Ha, sorry I didn't know (I had my speakers off).


----------



## Caroline (Jun 29, 2009)

It's ok ... just caught me off-guard there. LOL

About the article ...

Hmmmm ... well, the style is very off-putting. I have little patience with preachers who insult people. That was a common UPCI tactic ... tearing people down, calling them 'stupid' and so on. And frankly, I don't believe him when he says not to send him money. I dare someone here to send $50 to his 'Support' address and see if he actually sends it back and tells them to donate it to their local church instead. The interesting thing about a lot of people who follow guys like this is that they send more money to someone who says these things, because they say, "Well, this guy is really just in it for the ministry and doesn't want money." It's reverse psychology of a sort.
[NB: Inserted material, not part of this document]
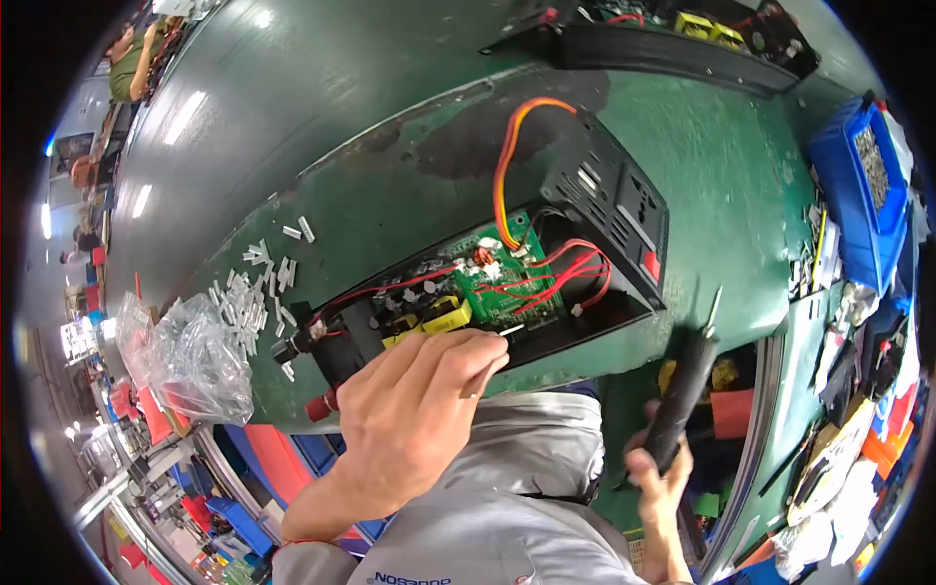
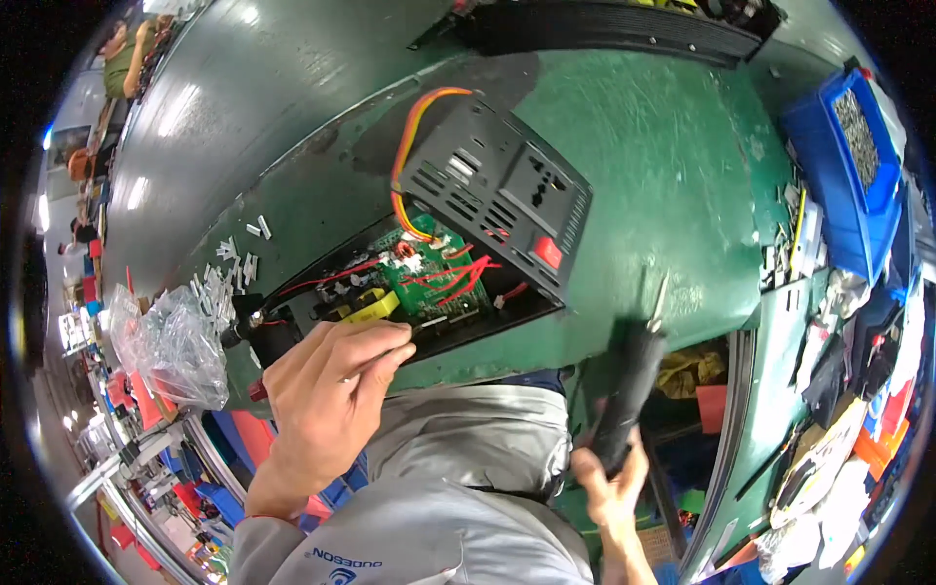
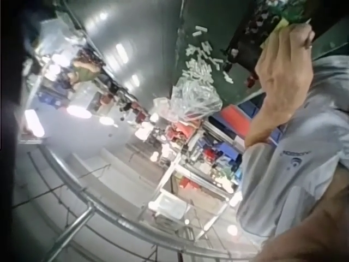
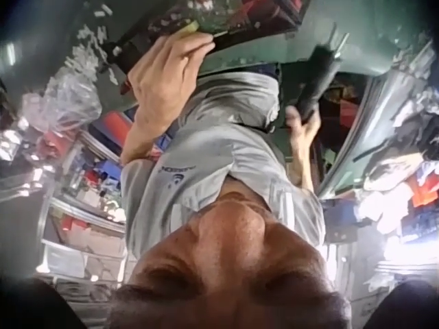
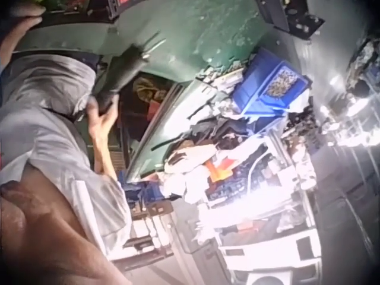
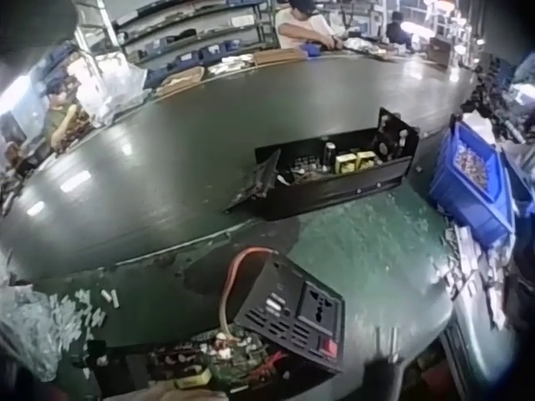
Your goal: Assembling the internal circuit boards and external casing of an electronic power inverter using an electric screwdriver.
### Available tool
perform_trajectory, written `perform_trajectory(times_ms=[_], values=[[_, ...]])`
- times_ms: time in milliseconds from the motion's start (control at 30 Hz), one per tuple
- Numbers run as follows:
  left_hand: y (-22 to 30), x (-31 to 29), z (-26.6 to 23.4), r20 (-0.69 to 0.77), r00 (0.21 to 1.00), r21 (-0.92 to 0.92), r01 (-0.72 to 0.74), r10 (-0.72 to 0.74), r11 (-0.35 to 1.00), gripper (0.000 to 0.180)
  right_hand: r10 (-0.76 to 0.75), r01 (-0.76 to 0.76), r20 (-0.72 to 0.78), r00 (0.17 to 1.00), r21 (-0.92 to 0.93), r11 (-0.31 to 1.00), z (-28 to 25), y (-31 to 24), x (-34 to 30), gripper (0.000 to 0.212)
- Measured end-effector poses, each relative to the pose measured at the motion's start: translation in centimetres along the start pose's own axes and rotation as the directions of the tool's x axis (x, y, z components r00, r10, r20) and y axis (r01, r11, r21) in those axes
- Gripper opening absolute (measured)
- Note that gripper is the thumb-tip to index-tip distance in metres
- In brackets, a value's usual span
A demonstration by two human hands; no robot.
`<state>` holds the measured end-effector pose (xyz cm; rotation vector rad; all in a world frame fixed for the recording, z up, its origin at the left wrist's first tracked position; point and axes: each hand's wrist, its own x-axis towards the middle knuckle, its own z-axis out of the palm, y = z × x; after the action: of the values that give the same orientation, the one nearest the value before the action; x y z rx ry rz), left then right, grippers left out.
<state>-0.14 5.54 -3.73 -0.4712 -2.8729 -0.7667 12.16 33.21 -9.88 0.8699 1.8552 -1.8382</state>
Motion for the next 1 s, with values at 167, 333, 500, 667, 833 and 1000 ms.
perform_trajectory(times_ms=[167,333,500,667,833,1000], values=[[0.0,0.1,0.2,-0.007,1.000,0.014,-0.015,0.015,1.000,0.027,0.115,-0.071,0.288,0.951,-0.158,0.985,2.1,3.2,-2.1,0.047],[-0.1,-0.2,0.3,-0.006,1.000,0.008,-0.002,0.002,1.000,0.025,-0.056,0.220,0.456,0.888,-0.317,0.923,2.4,3.2,-2.0,0.046],[0.1,-0.2,0.2,0.001,1.000,0.014,0.002,-0.002,1.000,0.026,-0.145,0.296,0.495,0.857,-0.241,0.924,1.9,4.5,-1.3,0.048],[0.1,-0.3,0.3,-0.002,1.000,0.013,0.005,-0.005,1.000,0.026,-0.216,0.360,0.490,0.844,-0.220,0.907,2.1,4.0,-0.8,0.051],[0.1,-0.2,0.3,-0.002,1.000,0.004,0.018,-0.018,1.000,0.025,-0.220,0.365,0.486,0.846,-0.226,0.903,2.4,3.5,-0.5,0.048],[0.1,-0.2,0.3,0.004,1.000,-0.008,0.030,-0.030,1.000,0.025,-0.229,0.380,0.488,0.843,-0.238,0.894,2.4,3.6,-0.5,0.044]])
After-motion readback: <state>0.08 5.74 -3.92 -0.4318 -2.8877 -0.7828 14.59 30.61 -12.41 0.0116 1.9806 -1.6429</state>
It's like David Wilkerson selling millions of books to his avid fans who gobble up every word he says ... while claiming to be unpopular and preaching a hard message that no one wants to hear. For an unpopular prophet preaching a hard message, the guy makes a good living and gets a lot of speaking engagements.

These kind of guys know how to make themselves look good. They pull the plain-spoken 'humble guy' routine while calling other people names and building themselves up as the only ones with the really successful ministry. I'm quite bored with it. Seen it a million times. 
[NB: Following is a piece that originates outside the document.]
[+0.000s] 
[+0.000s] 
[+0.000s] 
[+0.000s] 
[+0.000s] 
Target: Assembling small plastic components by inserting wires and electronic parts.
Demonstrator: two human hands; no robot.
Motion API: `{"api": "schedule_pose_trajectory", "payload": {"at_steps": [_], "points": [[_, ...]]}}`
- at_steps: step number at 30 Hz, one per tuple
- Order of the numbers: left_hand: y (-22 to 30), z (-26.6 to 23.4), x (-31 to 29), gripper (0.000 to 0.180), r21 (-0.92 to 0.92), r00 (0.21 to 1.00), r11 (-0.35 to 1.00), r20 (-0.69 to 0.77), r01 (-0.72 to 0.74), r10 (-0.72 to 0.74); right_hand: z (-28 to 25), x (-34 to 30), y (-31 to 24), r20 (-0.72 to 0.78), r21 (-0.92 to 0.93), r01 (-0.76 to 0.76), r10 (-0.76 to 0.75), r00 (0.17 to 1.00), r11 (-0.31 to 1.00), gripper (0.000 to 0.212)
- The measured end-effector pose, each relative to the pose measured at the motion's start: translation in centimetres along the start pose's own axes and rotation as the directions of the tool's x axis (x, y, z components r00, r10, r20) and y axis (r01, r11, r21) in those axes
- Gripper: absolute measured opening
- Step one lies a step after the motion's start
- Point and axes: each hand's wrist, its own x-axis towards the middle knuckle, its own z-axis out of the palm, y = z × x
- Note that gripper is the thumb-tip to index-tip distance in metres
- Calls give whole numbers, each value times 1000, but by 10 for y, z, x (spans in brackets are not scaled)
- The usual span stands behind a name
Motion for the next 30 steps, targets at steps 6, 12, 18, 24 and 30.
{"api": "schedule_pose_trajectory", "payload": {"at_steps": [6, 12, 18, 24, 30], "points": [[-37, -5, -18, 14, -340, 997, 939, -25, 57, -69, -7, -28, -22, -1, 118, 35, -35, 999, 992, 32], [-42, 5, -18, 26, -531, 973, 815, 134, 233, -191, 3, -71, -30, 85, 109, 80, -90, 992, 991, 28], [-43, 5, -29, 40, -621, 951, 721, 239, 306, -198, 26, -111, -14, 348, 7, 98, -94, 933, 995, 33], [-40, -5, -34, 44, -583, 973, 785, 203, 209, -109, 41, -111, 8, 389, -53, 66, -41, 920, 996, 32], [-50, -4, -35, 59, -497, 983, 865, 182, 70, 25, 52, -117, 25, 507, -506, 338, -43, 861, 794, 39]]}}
As for the substance of what he says, I think he does have a few not-horrible ideas. I like the idea of building a church and working with churches. However, I have known denominations (which he seems to be against) to do that also. In fact, I know a former CRC missionary who started a church in Mexico that today (under the guidance of local pastors) has grown into a denomination that has multiple churches all over central and southern Mexico.

It is a good thing to have zeal for reaching the unsaved. But zeal without knowledge is a dangerous thing. For example, you can get lots and lots of people 'saved' in a Word of Faith church because you tell them God is a big ol' Santa Claus in the sky who will give them anything they want. And they don't know better because no one from the 'dusty institutes of higher learning' is there to point out all the unbiblical error. So numbers aren't always the proof that someone has a 'great ministry'.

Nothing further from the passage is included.